[Task item]
Each line from the one containing "Here's a bet: you won't be able to pinpoint the clear" to the end of the entries is to be repeated exactly, and no other line.

[Dataset content]
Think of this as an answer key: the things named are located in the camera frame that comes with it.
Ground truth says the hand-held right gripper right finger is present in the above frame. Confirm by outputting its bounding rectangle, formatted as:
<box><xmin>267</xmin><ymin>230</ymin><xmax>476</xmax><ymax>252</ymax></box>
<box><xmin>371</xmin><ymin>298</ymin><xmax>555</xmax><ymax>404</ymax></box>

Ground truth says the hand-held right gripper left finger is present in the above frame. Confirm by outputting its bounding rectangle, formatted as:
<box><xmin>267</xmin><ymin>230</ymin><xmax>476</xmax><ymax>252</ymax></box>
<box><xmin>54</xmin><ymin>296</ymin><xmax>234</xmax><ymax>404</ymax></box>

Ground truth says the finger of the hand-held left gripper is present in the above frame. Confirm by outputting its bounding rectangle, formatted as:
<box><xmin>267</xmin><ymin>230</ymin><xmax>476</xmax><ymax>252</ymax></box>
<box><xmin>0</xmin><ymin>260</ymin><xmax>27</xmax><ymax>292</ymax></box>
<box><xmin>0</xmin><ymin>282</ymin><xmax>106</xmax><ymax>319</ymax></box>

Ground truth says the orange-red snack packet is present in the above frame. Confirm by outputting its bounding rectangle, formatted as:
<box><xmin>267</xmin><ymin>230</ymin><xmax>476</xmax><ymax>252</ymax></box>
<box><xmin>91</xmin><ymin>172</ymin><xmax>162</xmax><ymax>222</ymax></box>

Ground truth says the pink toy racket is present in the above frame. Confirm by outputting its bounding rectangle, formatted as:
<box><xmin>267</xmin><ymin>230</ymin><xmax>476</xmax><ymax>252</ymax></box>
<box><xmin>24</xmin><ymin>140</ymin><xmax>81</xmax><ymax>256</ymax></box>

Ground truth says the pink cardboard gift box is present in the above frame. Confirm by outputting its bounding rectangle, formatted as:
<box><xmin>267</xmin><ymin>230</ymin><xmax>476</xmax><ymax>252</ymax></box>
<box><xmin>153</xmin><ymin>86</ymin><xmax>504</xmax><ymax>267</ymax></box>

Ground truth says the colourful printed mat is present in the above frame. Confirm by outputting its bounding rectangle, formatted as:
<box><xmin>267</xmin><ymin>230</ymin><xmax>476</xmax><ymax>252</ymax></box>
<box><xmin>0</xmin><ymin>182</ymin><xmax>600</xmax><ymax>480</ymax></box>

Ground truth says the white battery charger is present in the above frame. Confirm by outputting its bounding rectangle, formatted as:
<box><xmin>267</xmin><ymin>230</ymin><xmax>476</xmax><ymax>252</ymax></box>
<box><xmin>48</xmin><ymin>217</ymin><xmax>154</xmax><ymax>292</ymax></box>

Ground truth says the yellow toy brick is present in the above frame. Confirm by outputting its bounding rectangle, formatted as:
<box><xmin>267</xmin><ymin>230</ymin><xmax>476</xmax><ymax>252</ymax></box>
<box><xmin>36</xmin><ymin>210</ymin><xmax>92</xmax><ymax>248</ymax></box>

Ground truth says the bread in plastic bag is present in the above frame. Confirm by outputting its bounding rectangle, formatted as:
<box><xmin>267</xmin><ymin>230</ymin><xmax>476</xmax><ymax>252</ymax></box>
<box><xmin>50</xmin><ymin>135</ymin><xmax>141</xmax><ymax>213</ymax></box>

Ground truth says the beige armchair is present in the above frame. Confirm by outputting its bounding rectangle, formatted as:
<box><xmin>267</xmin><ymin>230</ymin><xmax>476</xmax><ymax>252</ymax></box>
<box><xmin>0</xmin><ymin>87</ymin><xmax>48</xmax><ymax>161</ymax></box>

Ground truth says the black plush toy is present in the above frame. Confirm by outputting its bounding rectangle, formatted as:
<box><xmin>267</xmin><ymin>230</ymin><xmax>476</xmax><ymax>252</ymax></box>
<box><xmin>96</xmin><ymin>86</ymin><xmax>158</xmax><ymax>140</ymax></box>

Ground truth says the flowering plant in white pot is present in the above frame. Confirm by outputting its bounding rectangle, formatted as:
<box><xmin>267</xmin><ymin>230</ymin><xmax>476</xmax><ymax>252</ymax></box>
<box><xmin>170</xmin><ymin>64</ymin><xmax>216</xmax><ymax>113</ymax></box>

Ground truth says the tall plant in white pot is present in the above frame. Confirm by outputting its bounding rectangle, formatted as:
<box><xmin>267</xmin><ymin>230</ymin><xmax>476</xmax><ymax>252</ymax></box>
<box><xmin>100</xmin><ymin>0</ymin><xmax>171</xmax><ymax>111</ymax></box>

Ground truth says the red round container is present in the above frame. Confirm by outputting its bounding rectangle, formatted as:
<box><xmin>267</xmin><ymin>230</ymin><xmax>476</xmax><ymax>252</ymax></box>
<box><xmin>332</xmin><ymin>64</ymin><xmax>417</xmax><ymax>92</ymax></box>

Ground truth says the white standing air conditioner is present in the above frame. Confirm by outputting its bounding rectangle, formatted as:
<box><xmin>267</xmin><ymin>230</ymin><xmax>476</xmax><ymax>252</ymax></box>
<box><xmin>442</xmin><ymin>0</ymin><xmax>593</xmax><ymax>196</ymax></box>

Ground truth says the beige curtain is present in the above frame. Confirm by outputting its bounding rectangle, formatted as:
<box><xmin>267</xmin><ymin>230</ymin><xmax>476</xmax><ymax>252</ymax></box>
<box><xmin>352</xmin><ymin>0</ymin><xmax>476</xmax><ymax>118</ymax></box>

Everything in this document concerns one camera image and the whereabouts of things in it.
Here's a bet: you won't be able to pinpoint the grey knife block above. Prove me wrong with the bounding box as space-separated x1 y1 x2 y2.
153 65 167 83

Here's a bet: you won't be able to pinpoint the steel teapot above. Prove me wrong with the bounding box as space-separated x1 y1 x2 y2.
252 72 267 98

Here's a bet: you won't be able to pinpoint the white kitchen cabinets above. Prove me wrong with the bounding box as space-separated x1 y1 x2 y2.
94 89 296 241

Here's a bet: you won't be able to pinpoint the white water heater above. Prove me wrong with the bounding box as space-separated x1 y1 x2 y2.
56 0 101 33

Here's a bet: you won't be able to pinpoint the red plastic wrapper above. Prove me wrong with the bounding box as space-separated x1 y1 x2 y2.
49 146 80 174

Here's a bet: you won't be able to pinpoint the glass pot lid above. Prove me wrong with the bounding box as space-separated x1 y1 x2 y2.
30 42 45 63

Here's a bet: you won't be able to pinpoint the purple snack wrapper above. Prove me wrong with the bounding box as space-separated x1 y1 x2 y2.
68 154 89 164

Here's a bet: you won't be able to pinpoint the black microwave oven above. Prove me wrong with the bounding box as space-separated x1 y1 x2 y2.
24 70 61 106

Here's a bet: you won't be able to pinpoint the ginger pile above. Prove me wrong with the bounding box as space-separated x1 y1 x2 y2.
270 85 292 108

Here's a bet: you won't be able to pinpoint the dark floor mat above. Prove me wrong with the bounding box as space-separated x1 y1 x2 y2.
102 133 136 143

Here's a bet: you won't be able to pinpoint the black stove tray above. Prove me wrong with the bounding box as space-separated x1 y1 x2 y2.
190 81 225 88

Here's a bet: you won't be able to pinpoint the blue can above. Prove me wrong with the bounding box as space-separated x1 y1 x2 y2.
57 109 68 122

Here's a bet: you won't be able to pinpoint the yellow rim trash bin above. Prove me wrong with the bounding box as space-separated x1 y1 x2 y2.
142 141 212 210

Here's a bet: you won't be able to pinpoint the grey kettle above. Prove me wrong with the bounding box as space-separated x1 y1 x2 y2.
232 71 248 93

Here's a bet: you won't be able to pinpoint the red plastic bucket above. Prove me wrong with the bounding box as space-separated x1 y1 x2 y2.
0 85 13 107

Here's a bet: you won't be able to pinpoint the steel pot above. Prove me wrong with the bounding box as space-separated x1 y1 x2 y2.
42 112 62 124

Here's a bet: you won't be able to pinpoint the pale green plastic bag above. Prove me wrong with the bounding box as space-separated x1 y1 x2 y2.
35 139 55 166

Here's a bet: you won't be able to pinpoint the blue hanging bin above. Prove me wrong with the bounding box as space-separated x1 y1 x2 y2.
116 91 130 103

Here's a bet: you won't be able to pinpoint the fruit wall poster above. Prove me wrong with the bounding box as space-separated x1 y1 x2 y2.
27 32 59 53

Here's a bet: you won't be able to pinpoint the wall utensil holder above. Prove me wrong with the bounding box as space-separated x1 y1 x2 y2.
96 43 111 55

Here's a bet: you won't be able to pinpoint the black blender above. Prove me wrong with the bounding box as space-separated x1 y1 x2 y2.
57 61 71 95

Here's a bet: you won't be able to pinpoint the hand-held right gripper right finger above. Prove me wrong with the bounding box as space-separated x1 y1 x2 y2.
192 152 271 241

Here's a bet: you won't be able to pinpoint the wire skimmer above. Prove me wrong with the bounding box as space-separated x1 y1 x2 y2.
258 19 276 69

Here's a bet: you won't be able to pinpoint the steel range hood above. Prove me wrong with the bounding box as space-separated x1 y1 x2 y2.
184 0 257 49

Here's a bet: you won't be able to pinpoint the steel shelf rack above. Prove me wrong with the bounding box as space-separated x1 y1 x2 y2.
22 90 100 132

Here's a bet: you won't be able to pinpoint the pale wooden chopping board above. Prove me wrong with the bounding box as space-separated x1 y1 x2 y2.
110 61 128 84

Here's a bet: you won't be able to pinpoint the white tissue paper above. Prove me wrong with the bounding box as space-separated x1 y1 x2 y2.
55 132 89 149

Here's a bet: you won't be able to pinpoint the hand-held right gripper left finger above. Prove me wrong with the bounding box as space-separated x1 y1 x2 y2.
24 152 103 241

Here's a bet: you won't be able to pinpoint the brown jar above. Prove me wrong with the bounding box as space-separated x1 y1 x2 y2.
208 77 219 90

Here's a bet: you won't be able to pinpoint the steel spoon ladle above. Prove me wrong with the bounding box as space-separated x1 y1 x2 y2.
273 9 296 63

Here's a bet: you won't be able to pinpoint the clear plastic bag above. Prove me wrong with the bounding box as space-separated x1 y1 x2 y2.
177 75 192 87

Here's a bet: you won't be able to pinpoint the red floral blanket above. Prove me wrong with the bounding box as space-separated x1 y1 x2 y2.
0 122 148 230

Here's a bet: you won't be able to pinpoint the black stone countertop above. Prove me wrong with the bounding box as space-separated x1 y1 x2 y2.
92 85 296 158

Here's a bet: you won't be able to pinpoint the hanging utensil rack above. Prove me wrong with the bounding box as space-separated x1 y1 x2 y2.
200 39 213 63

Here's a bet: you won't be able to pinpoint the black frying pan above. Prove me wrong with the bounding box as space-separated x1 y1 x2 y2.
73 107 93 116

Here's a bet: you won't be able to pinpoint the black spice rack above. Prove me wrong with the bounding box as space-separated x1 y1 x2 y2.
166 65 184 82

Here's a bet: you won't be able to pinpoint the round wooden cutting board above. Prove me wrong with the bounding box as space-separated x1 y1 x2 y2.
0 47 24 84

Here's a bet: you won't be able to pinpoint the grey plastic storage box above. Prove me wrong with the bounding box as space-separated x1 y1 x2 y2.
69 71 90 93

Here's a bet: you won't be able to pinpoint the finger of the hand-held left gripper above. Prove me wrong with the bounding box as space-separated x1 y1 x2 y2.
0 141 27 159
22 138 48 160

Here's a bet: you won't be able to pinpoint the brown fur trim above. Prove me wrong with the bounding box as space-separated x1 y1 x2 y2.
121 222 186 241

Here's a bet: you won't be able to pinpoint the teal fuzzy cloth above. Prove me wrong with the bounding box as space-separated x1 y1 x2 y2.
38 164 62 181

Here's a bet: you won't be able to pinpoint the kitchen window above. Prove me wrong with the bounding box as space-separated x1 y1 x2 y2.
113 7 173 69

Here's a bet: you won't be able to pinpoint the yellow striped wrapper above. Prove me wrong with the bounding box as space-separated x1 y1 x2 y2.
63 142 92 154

[Exercise output]
Here's a bet: you won't be able to pinpoint the clear plastic bag above. Prove me wrong with the bounding box as space-separated x1 y1 x2 y2.
177 75 192 87

Here's a bet: you won't be able to pinpoint the red floral blanket above. Prove me wrong with the bounding box as space-separated x1 y1 x2 y2.
0 122 148 230

Here's a bet: you won't be able to pinpoint the black stone countertop above. Prove me wrong with the bounding box as space-separated x1 y1 x2 y2.
92 85 296 158

Here's a bet: you won't be able to pinpoint the hanging utensil rack above. Prove me wrong with the bounding box as space-separated x1 y1 x2 y2.
200 39 213 63

Here's a bet: you won't be able to pinpoint the black frying pan above. Prove me wrong with the bounding box as space-separated x1 y1 x2 y2.
73 107 93 116

Here's a bet: you won't be able to pinpoint the black spice rack above. Prove me wrong with the bounding box as space-separated x1 y1 x2 y2.
166 65 184 82

Here's a bet: you won't be able to pinpoint the round wooden cutting board above. Prove me wrong with the bounding box as space-separated x1 y1 x2 y2.
0 47 24 84

Here's a bet: you won't be able to pinpoint the grey plastic storage box above. Prove me wrong with the bounding box as space-separated x1 y1 x2 y2.
69 71 90 93

Here's a bet: you won't be able to pinpoint the finger of the hand-held left gripper above. Prove me wrong with the bounding box as space-separated x1 y1 x2 y2.
0 141 27 159
22 138 48 160

Here's a bet: you won't be able to pinpoint the brown fur trim above. Prove me wrong with the bounding box as space-separated x1 y1 x2 y2.
121 222 186 241

Here's a bet: you won't be able to pinpoint the teal fuzzy cloth above. Prove me wrong with the bounding box as space-separated x1 y1 x2 y2.
38 164 62 181

Here's a bet: you won't be able to pinpoint the kitchen window above. Prove me wrong with the bounding box as space-separated x1 y1 x2 y2.
113 7 173 69

Here's a bet: you won't be able to pinpoint the yellow striped wrapper above. Prove me wrong with the bounding box as space-separated x1 y1 x2 y2.
63 142 92 154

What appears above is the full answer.